PXI

1) Does your PXI(e) CAN module and driver stack support hosts that are neither Windows nor Linux (e.g., RTOS on an embedded CPU)?

No. Only Windows and NI Linux RT. Historically supported Pharlap ETS until 2021.

2) If not, is there an OS‑agnostic, register‑level and/or DMA programming interface specification that would allow us to develop our own driver?

No. There is no register level programming support for NI-XNET hardware.

3) If non‑PC hosts are not supported, is the recommended architecture to use a PXIe embedded controller (running Windows or Linux) and bridge CAN traffic to our embedded system over Ethernet (e.g., a TCP/UDP or gRPC API)?

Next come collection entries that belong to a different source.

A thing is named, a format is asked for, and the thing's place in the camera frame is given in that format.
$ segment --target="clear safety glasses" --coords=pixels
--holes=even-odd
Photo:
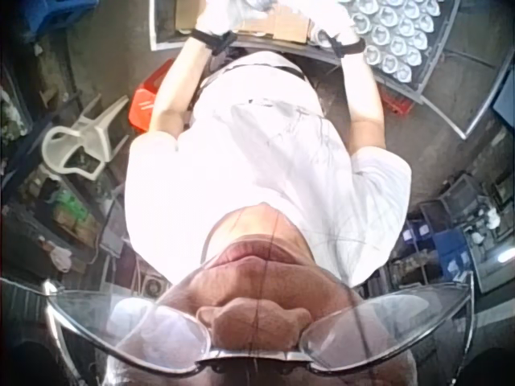
[[[412,347],[466,307],[464,359],[474,324],[472,275],[467,284],[404,289],[328,315],[287,352],[214,347],[208,329],[194,317],[147,299],[67,291],[51,282],[44,292],[51,329],[58,323],[124,363],[165,376],[194,375],[224,359],[249,357],[326,376],[358,372]]]

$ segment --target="white plastic chair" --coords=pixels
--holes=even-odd
[[[80,114],[79,119],[72,127],[56,126],[48,131],[41,145],[43,160],[53,171],[60,175],[76,173],[83,177],[95,181],[104,170],[107,162],[110,162],[121,147],[129,138],[126,135],[114,149],[109,141],[109,125],[120,113],[129,101],[127,96],[123,96],[107,108],[95,119],[85,117],[100,100],[97,96]],[[66,167],[66,162],[80,148],[84,147],[84,152],[95,158],[99,165],[94,172],[89,173],[79,167]]]

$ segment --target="hand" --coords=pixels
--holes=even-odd
[[[354,22],[347,9],[336,0],[278,0],[278,3],[300,11],[329,37],[338,36],[342,44],[352,44],[359,40],[352,29]]]
[[[211,35],[223,35],[244,20],[266,18],[266,12],[252,8],[246,0],[207,0],[205,11],[196,21],[196,29]]]

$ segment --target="lips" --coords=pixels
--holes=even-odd
[[[278,245],[278,240],[273,241],[253,238],[241,238],[231,243],[218,257],[215,257],[206,265],[206,269],[212,269],[221,265],[227,265],[246,257],[259,257],[265,261],[275,261],[290,265],[303,265],[300,259]]]

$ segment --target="glasses frame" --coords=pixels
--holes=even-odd
[[[269,361],[276,361],[279,364],[282,365],[283,369],[279,370],[281,373],[288,373],[290,371],[293,371],[295,368],[304,368],[305,370],[309,371],[312,374],[315,374],[317,376],[343,376],[343,375],[349,375],[356,372],[362,372],[367,368],[377,366],[378,364],[384,363],[392,358],[394,358],[397,355],[400,355],[402,352],[409,350],[412,346],[415,344],[421,342],[424,340],[427,336],[431,335],[433,332],[438,330],[445,322],[451,320],[454,316],[458,314],[460,310],[463,309],[464,306],[467,307],[466,309],[466,326],[465,326],[465,336],[463,339],[463,353],[462,353],[462,359],[459,363],[459,366],[457,370],[455,371],[455,375],[450,381],[449,384],[454,384],[457,381],[457,378],[461,371],[463,370],[463,367],[465,365],[465,360],[467,357],[467,353],[470,349],[470,346],[472,344],[472,339],[474,335],[474,326],[475,326],[475,286],[474,286],[474,277],[472,273],[468,274],[467,278],[468,284],[461,284],[461,283],[443,283],[439,286],[444,287],[452,287],[455,288],[456,286],[466,286],[469,289],[469,293],[467,296],[464,297],[464,299],[455,307],[448,310],[445,314],[443,314],[439,320],[438,323],[436,323],[431,328],[427,329],[420,335],[415,335],[412,339],[408,340],[407,342],[403,343],[399,347],[393,347],[389,349],[386,352],[381,353],[380,355],[376,355],[375,357],[371,359],[367,359],[365,361],[362,361],[361,363],[355,363],[350,366],[345,366],[342,368],[337,369],[331,369],[328,370],[326,368],[323,368],[316,364],[314,360],[305,352],[302,351],[255,351],[253,353],[249,353],[248,351],[228,351],[228,350],[217,350],[212,348],[212,342],[210,334],[207,333],[207,339],[208,339],[208,347],[209,352],[206,358],[199,360],[198,362],[194,363],[190,368],[182,369],[180,371],[174,371],[171,369],[163,369],[161,367],[155,366],[151,363],[147,363],[143,360],[140,360],[138,358],[134,358],[130,355],[127,355],[123,353],[122,351],[119,351],[116,347],[108,344],[104,340],[98,338],[96,335],[91,333],[90,331],[83,328],[78,322],[76,322],[72,317],[67,315],[66,312],[60,309],[58,305],[56,305],[55,302],[52,301],[52,298],[57,295],[58,293],[64,292],[65,289],[63,287],[56,287],[55,283],[52,283],[51,281],[45,281],[43,283],[43,291],[45,295],[47,296],[47,324],[49,325],[49,328],[54,333],[54,337],[56,339],[56,345],[59,348],[61,355],[64,357],[65,363],[70,366],[72,365],[72,372],[78,373],[73,365],[72,358],[68,352],[68,349],[66,347],[66,342],[64,341],[64,337],[62,334],[62,331],[56,328],[56,322],[59,324],[59,327],[63,326],[66,329],[70,330],[71,332],[79,335],[81,338],[86,339],[89,341],[94,347],[98,348],[99,350],[103,351],[105,354],[110,355],[123,363],[138,368],[140,370],[143,370],[145,372],[149,372],[151,374],[155,374],[158,376],[167,376],[167,377],[173,377],[173,378],[186,378],[190,376],[194,376],[195,374],[198,374],[202,372],[205,368],[211,367],[213,370],[216,370],[217,367],[220,366],[222,361],[224,359],[245,359],[245,358],[255,358],[255,359],[268,359]],[[92,291],[65,291],[65,292],[90,292]],[[185,314],[183,312],[174,310],[174,312],[177,312],[187,318],[188,320],[192,320],[194,322],[198,321],[193,318],[189,314]]]

You may use NI gRPC Device Server and Client APIs. See Supported Languages and Operating Systems for NI Remote-Ability

4) Are there known constraints for PXI Express remote‑control with custom embedded hosts (e.g., required chipsets, MSI/MSI‑X/ATS expectations, BAR layout, or other PCIe capabilities)?

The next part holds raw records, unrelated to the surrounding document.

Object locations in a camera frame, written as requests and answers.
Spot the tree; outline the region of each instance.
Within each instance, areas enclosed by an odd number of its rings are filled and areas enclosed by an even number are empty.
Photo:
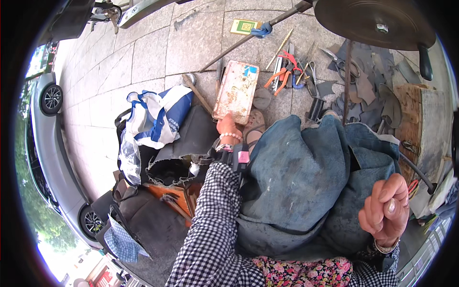
[[[77,246],[77,237],[64,219],[54,210],[48,208],[35,187],[27,163],[25,130],[30,96],[34,86],[34,80],[25,83],[18,105],[15,130],[17,184],[19,186],[22,207],[24,208],[30,228],[36,234],[37,242],[38,234],[41,234],[44,241],[50,244],[56,252],[64,253]]]

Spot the bolt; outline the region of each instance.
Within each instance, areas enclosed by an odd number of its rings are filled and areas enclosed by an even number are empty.
[[[387,34],[387,33],[389,33],[389,28],[387,27],[387,25],[378,23],[378,24],[376,24],[376,31],[383,32],[384,34]]]

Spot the blue and white bag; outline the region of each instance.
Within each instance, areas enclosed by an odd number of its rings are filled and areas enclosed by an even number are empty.
[[[145,90],[140,95],[130,93],[127,100],[132,108],[126,133],[139,145],[155,149],[179,139],[179,127],[191,107],[193,95],[193,91],[183,85],[159,94]]]

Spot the checkered sleeve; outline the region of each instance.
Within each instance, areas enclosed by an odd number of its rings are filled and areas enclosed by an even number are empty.
[[[384,255],[376,250],[374,243],[367,247],[367,250],[357,253],[355,259],[352,261],[353,272],[351,276],[350,286],[352,287],[365,287],[365,286],[397,286],[397,277],[395,272],[397,270],[398,256],[400,254],[400,247],[397,246],[389,256],[395,258],[394,263],[389,268],[388,272],[378,272],[371,261],[384,257]]]
[[[235,253],[238,184],[227,164],[211,164],[166,286],[264,286],[256,265]]]

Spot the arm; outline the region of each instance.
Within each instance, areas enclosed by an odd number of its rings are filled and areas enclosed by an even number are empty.
[[[358,214],[360,226],[374,240],[353,260],[356,286],[396,286],[398,241],[409,217],[408,187],[400,174],[377,181]]]
[[[236,133],[231,115],[217,124],[217,130]],[[233,145],[237,143],[235,140],[226,136],[221,143]],[[250,278],[247,276],[250,267],[235,254],[234,247],[236,217],[241,206],[238,184],[238,176],[227,164],[215,162],[210,165],[193,223],[166,286],[232,286],[241,275]]]

Environment highlights (no vendor/product names):
- Host: embedded PCIe Root Complex, 64‑bit RISC CPU, RTOS
- Link: cabled PCIe to a PXI Express chassis
- Module: PXI(e) CAN interface (1–2 ch, Classical CAN and CAN FD)
- Goal: transmit/receive CAN frames (with timestamps/filters) up to [your bitrate] kbps

NI drivers only support x64 CPU. ARM-based CPUs are not supported.

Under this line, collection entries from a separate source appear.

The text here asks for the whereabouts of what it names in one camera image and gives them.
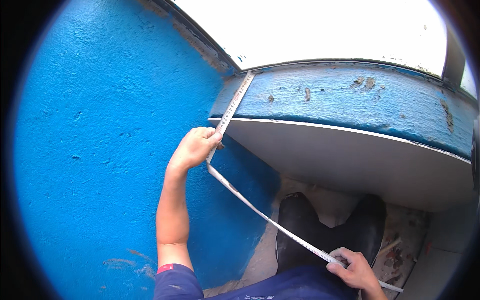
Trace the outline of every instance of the sleeve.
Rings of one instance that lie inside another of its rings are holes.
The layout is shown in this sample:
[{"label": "sleeve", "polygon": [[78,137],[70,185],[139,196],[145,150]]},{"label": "sleeve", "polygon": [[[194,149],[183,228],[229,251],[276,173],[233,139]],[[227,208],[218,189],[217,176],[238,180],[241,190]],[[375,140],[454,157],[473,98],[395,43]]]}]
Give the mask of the sleeve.
[{"label": "sleeve", "polygon": [[197,276],[181,264],[166,264],[155,275],[154,300],[197,300],[203,299],[204,292]]}]

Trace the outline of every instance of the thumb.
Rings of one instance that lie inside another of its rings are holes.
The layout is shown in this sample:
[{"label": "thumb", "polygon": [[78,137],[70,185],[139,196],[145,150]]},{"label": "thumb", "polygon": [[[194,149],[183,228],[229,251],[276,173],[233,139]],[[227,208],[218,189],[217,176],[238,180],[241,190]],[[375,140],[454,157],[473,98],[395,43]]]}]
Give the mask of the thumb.
[{"label": "thumb", "polygon": [[351,273],[349,270],[344,269],[340,264],[337,263],[329,263],[327,265],[327,270],[343,280],[345,280],[345,278],[349,276],[349,273]]},{"label": "thumb", "polygon": [[217,146],[218,143],[223,139],[223,135],[219,132],[215,132],[211,137],[208,138],[208,142],[212,146]]}]

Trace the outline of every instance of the red stripe on sleeve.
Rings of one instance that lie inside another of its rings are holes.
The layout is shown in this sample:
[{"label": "red stripe on sleeve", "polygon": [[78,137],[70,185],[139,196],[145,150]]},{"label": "red stripe on sleeve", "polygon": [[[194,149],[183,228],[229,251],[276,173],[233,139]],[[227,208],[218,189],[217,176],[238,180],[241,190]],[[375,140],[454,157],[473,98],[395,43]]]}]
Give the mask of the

There is no known host PC configuration that is guarantee to work. Only NI PXIe embedded controllers are guaranteed as NI develops their own BIOS.

Thank you for the clear guidance.

Based on your answers, we understand that:
- Only Windows and NI Linux RT are supported, with historical Pharlap ETS support until 2021.
- NI-XNET hardware does not expose a register/DMA-level programming interface.
- For non-PC embedded hosts, the recommended architecture is to run the PXIe controller (x64) with NI-XNET and use the NI gRPC Device Server from our embedded RTOS over Ethernet.
- NI drivers target x64 only; ARM-class CPUs are not supported. Only NI PXIe embedded controllers are guaranteed due to NI-controlled BIOS.

Follow-up questions:
1) Do you have a reference/sample for using NI gRPC Device Server with XNET CAN (Classical and CAN FD)—especially for high-rate RX with timestamping and filtering?
2) Are there recommended practices for time synchronization and latency control in a remote setup (e.g., PTP/IEEE 1588, NI-TimeSync, 1PPS in/out)?
3) For capacity planning, what is the typical end-to-end latency and sustainable RX throughput (frames/s) we should expect when using gRPC between the PXIe controller and an embedded device over a 1 Gbps LAN?

Thanks again for your support.

1. See https://github.com/ni/grpc-device/blob/main/examples/nixnet/can-signal-single-point-output.py 
2. You need PXI-6683H but unfortunately NI-Sync does not gRPC API.
3. Answer by copilot: NI does not publish NI‑specific gRPC latency/throughput numbers for PXIe controllers, we rely on generic gRPC benchmarks over LAN, which are valid because the transport layer (HTTP/2 over TCP) and serialization overhead (protobuf) are the same. Typical gRPC performance on a 1 Gbps LAN is about 100–200 µs latency per RPC and tens of thousands of messages per second (≈30k–60k unary RPC/s, higher with streaming).